Le président de la formation de jugement a dispensé le rapporteur public, sur sa proposition, de prononcer des conclusions à l'audience.
Les parties ont été régulièrement averties du jour de l'audience.
Le rapport de M. D... Grimaud, rapporteur, a été entendu au cours de l'audience publique.
Considérant ce qui suit :
1. Entré pour la première fois en France en juillet 2015 selon ses déclarations, M. B..., qui se dit né le 5 mai 1999, est de nationalité malienne. Il a demandé le 13 novembre 2017 l'octroi d'un titre de séjour sur le fondement des dispositions de l'article L. 313-15 du code de l'entrée et du séjour des étrangers et du droit d'asile. Le 13 juin 2019, le préfet du Var a rejeté cette demande et l'a obligé à quitter le territoire français dans le délai de trente jours.
Sur le bien-fondé du jugement attaqué :
2. D'une part, aux termes de l'article L. 111-6 du code de l'entrée et du séjour des étrangers et du droit d'asile : " La vérification de tout acte d'état civil étranger est effectuée dans les conditions définies par l'article 47 du code civil (...) ", lequel dispose que " Tout acte de l'état civil des Français et des étrangers fait en pays étranger et rédigé dans les formes usitées dans ce pays fait foi, sauf si d'autres actes ou pièces détenus, des données extérieures ou des éléments tirés de l'acte lui-même établissent, le cas échéant après toutes vérifications utiles, que cet acte est irrégulier, falsifié ou que les faits qui y sont déclarés ne correspondent pas à la réalité ".
3. D'autre part, aux termes de l'article L. 313-15 du code de l'entrée et du séjour des étrangers et du droit d'asile : " A titre exceptionnel et sauf si sa présence constitue une menace pour l'ordre public, la carte de séjour temporaire prévue aux 1° et 2° de l'article L. 313-10 portant la mention " salarié " ou la mention " travailleur temporaire " peut être délivrée, dans l'année qui suit son dix-huitième anniversaire, à l'étranger qui a été confié à l'aide sociale à l'enfance entre l'âge de seize ans et l'âge de dix-huit ans et qui justifie suivre depuis au moins six mois une formation destinée à lui apporter une qualification professionnelle, sous réserve du caractère réel et sérieux du suivi de cette formation, de la nature de ses liens avec sa famille restée dans le pays d'origine et de l'avis de la structure d'accueil sur l'insertion de cet étranger dans la société française (...) ".
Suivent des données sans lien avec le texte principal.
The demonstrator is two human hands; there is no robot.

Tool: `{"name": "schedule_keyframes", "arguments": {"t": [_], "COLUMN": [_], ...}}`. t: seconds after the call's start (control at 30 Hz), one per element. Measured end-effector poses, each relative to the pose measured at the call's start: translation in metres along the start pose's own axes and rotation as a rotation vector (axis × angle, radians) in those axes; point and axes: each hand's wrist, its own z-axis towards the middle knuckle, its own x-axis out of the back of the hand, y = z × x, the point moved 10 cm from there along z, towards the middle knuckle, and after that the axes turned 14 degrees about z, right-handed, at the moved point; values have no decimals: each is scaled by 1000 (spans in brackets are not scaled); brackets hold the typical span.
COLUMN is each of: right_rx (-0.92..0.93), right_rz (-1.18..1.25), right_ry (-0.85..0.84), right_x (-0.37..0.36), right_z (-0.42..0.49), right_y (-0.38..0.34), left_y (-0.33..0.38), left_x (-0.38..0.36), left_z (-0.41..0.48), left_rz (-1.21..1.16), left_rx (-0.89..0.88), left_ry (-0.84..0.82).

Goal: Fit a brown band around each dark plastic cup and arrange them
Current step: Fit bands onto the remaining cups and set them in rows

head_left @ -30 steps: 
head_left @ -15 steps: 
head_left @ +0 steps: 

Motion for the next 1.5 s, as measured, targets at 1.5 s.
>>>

4. L'article 47 du code civil précité pose une présomption de validité des actes d'état civil établis par une autorité étrangère dans les formes usitées dans ce pays. Il incombe à l'administration de renverser cette présomption en apportant la preuve du caractère irrégulier, falsifié ou non conforme à la réalité des actes en question. Il ne résulte en revanche pas de ces dispositions que l'administration française doive nécessairement et systématiquement solliciter les autorités d'un autre État afin d'établir qu'un acte d'état-civil présenté comme émanant de cet État est dépourvu d'authenticité, en particulier lorsque l'acte est, compte tenu de sa forme et des informations dont dispose l'administration française sur la forme habituelle du document en question, manifestement falsifié.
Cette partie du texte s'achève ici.